Junior guard Keyanna Warthen knows this feeling better than most. Coming from a family of nine siblings plus nine nieces and nephews in Florida, Warthen dealt with homesickness after leaving for college.
Warthen has had a close relationship with Constantine from her earliest days as a student at IU. Getting to see Constantine with PJ by her side this season was special for Warthen.
“That’s the first thing I do when I get off the plane, I go see my nieces,” Warthen said. “So having PJ around just filled that spot with my nieces. PJ just brought that type of joy. When I do feel like I’m homesick, PJ gives me that peace of mind.”
PJ didn’t travel with the Hoosiers for any of the Big Ten tournament games – go figure, IU lost to Maryland in the semifinals – but he was packed and ready for wherever IU would have played in the NCAA tournament.
Then came the coronavirus. The tournament was canceled March 15.
While they might not have any mementos from the postseason, the Constantines do have an abundance of scrapbook material from the regular season.
After every road win, PJ and his mom posed for a victory picture somewhere on the court with the scoreboard in view.
One picture in particular stands out.
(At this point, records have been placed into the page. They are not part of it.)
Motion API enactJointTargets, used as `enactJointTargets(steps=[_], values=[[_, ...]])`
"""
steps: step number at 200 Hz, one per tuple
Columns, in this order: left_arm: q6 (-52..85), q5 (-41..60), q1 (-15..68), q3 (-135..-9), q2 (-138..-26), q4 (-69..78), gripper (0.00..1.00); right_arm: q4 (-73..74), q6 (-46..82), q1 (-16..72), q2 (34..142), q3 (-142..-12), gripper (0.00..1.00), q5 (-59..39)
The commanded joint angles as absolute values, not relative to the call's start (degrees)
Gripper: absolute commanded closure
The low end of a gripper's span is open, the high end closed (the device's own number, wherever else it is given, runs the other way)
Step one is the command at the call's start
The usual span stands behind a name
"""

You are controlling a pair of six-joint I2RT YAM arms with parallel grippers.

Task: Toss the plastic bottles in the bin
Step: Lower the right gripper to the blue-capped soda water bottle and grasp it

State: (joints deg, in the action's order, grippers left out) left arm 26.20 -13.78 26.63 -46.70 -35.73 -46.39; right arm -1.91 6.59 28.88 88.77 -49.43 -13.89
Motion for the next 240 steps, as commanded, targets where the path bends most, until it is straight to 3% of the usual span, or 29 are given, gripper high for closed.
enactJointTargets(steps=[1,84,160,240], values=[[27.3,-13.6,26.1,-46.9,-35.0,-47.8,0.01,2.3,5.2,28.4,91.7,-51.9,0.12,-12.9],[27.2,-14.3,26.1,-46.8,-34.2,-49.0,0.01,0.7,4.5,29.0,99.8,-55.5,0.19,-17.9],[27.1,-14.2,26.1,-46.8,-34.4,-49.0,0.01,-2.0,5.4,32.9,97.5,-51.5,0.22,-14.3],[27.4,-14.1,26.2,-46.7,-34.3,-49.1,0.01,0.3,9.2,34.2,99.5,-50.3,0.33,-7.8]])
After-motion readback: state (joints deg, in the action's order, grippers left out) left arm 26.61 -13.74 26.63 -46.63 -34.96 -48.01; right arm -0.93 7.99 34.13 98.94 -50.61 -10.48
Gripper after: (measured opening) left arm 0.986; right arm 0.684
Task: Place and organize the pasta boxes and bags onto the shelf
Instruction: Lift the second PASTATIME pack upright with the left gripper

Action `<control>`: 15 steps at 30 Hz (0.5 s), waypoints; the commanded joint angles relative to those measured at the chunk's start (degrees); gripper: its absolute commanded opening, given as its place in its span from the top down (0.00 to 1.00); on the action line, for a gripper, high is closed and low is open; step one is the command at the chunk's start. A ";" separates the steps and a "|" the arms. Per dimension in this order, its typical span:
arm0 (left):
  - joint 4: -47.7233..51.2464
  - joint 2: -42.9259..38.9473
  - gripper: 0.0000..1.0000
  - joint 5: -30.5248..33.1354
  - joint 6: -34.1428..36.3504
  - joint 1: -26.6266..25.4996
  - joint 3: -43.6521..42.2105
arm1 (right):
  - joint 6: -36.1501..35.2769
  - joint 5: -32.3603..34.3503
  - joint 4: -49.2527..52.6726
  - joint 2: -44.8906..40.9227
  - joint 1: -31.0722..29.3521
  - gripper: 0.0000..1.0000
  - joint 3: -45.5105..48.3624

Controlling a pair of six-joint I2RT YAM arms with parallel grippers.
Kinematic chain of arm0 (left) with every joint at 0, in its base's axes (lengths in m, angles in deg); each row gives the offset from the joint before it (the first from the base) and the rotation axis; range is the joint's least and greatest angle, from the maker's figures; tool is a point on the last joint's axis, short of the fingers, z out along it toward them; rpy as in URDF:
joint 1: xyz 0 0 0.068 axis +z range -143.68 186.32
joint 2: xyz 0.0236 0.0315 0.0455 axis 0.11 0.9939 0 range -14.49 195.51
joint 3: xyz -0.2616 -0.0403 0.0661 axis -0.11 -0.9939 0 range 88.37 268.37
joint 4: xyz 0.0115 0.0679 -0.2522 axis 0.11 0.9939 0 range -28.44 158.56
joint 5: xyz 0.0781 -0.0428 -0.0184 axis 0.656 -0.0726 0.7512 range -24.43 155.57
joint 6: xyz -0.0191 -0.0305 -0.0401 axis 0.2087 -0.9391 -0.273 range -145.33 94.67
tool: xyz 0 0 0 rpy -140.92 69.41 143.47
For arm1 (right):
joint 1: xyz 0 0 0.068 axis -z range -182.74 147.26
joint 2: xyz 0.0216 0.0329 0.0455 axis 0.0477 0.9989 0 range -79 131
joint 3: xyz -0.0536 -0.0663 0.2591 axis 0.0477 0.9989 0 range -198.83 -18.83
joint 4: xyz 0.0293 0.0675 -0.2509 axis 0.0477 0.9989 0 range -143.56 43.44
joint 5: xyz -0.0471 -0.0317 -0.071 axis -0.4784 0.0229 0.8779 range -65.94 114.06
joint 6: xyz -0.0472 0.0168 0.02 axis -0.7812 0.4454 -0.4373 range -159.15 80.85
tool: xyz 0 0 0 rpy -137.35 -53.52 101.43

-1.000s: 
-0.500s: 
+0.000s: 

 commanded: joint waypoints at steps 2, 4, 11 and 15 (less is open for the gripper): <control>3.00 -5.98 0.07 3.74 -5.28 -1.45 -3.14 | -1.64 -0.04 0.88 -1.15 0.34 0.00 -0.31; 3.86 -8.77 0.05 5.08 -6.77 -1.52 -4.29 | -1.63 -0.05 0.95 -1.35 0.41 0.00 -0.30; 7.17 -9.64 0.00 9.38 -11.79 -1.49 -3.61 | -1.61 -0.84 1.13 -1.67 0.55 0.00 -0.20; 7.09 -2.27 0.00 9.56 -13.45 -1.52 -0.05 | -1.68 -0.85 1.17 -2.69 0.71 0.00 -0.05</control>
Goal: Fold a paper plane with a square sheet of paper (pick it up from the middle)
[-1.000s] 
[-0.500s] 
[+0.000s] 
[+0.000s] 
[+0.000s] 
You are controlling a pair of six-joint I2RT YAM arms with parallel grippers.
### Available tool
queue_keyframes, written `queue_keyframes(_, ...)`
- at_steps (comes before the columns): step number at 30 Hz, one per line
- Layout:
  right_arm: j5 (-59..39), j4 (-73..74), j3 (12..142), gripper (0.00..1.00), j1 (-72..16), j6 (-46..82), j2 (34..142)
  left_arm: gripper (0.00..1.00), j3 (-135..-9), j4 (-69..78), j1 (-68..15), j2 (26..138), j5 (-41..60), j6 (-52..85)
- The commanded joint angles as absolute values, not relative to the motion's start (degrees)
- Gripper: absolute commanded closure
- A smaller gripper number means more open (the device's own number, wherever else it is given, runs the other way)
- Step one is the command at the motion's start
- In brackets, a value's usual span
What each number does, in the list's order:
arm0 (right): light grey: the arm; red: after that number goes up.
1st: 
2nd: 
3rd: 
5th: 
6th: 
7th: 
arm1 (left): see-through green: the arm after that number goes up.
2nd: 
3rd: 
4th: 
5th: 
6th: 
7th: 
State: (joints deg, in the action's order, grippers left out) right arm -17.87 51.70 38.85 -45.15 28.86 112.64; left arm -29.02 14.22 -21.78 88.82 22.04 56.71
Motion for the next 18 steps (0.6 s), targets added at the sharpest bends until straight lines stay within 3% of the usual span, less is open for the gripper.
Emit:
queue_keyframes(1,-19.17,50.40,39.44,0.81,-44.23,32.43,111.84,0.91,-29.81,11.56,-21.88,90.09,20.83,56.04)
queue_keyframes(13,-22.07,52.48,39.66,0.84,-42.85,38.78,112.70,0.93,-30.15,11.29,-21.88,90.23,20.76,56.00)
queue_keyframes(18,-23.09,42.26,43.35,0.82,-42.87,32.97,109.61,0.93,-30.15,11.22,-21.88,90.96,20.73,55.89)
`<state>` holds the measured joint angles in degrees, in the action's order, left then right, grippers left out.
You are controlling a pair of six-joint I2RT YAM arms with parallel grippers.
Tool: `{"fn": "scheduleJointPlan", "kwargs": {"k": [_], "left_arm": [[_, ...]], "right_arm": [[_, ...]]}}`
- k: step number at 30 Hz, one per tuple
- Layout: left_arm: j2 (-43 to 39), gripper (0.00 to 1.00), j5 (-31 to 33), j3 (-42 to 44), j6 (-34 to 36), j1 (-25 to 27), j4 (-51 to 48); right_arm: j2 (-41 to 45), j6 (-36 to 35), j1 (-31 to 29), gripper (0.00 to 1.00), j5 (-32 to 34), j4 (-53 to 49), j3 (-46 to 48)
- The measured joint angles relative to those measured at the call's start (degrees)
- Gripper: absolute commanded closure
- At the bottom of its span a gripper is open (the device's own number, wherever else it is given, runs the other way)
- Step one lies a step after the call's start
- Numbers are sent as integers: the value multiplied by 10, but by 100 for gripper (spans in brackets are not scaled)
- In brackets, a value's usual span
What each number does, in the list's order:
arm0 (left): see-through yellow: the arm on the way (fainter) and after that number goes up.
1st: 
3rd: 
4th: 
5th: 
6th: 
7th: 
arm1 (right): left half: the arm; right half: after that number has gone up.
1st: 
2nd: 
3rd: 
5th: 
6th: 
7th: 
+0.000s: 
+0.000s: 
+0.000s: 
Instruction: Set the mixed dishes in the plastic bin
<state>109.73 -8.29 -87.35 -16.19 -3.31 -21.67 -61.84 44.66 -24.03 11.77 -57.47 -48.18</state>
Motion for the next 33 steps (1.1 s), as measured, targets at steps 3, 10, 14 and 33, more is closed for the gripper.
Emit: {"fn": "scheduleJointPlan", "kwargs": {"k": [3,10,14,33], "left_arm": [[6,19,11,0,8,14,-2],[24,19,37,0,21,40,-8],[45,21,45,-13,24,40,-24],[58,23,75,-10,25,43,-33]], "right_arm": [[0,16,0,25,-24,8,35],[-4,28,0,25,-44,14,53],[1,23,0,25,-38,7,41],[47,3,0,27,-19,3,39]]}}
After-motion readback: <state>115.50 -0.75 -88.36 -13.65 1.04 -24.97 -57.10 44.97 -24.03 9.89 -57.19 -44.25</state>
After the Feb. 22 game at Williams Arena in Minnesota, Constantine hoists her candy-stripe- clad son in the air and smiles. He somehow manages to smile back even wider and brighter than his mom.
In the background on the jumbotron, the final score reads 75-69 Hoosiers.
For IU, it was another win in a historic season. For Constantine and her Hoosier baby, the team meant a little more to them.
“My village here,” Constantine said, “was pretty awesome.”